It was discovered that sssd versions prior to 2.0.0 did not properly restrict access to the infopipe according to the "allowed_uids" parameter. If sensitive information were stored in the user directory, this could be inadvertently disclosed to local attackers.
Name: Christian Heimes (Red Hat)
This vulnerability is only exposed if the infopipe service is enabled (enabled by default in Red Hat Enterprise Linux 7, disabled by default in Red Hat Enterprise Linux 6), and `[ifp].allowed_uids` is relied upon to protect sensitive information in the user directory.
This flaw was first present in sssd upstream release 1.13.0, and fixed in 2.0.0 as the result of re-factoring related code.

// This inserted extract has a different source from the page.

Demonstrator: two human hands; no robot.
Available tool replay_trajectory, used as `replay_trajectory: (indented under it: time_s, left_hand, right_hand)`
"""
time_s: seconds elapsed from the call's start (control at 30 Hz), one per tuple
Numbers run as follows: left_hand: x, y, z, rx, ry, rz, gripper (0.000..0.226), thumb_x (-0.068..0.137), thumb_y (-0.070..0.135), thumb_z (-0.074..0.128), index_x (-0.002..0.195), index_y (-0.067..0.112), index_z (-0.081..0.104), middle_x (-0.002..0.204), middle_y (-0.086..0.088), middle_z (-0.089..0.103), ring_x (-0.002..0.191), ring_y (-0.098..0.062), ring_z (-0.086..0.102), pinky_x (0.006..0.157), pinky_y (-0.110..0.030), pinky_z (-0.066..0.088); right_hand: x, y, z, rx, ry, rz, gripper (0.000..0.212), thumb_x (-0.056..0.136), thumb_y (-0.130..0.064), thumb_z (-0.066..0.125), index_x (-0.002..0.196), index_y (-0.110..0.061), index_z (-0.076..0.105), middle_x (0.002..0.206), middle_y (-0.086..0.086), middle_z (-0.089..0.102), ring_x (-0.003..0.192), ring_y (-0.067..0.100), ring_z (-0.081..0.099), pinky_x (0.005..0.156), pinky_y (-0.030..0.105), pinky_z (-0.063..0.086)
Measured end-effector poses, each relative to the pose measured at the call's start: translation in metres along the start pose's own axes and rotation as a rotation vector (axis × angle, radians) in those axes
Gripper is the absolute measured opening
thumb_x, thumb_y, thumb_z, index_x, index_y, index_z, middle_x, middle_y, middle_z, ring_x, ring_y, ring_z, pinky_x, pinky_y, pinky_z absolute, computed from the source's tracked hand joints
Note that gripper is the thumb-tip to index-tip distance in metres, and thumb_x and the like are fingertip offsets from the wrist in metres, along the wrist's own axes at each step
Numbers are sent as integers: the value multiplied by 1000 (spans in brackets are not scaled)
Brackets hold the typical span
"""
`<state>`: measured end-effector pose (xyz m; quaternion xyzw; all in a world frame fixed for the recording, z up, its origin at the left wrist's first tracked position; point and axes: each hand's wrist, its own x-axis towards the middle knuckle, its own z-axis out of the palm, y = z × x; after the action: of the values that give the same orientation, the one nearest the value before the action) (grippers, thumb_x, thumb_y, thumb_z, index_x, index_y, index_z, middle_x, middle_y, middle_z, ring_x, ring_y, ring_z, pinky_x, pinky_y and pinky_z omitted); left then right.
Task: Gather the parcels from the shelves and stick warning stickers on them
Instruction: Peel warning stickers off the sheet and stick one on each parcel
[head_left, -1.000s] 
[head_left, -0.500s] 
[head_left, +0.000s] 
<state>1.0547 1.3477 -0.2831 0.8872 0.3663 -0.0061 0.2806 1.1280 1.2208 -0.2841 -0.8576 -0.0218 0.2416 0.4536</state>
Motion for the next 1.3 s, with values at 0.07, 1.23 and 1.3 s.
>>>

Created sssd tracking bugs for this issue:
Affects: fedora-all [bug 1660688]
Could you tells us what specific commit fixed CVE-2018-16883?
(In reply to Markus Koschany from comment #7)
> Could you tells us what specific commit fixed CVE-2018-16883?
yes, but it's not going to be useful: fbe2476a3dd9be83ffa85c29dca26f734618d72d
As you can see, the CVE was fixed 'by accident' as part of a large refactoring. We'll provide fixes for this CVE for older branches in early January. Nonetheless, by default, the ifp interface only exposes the same attributes getpw* and getgr* expose, so I don't think the issue is really critical.
Thank you for the quick response.
The information exposed by this vulnerability is typically not highly sensitive. By default, it is only those fields returned by getpwent() and getgrent().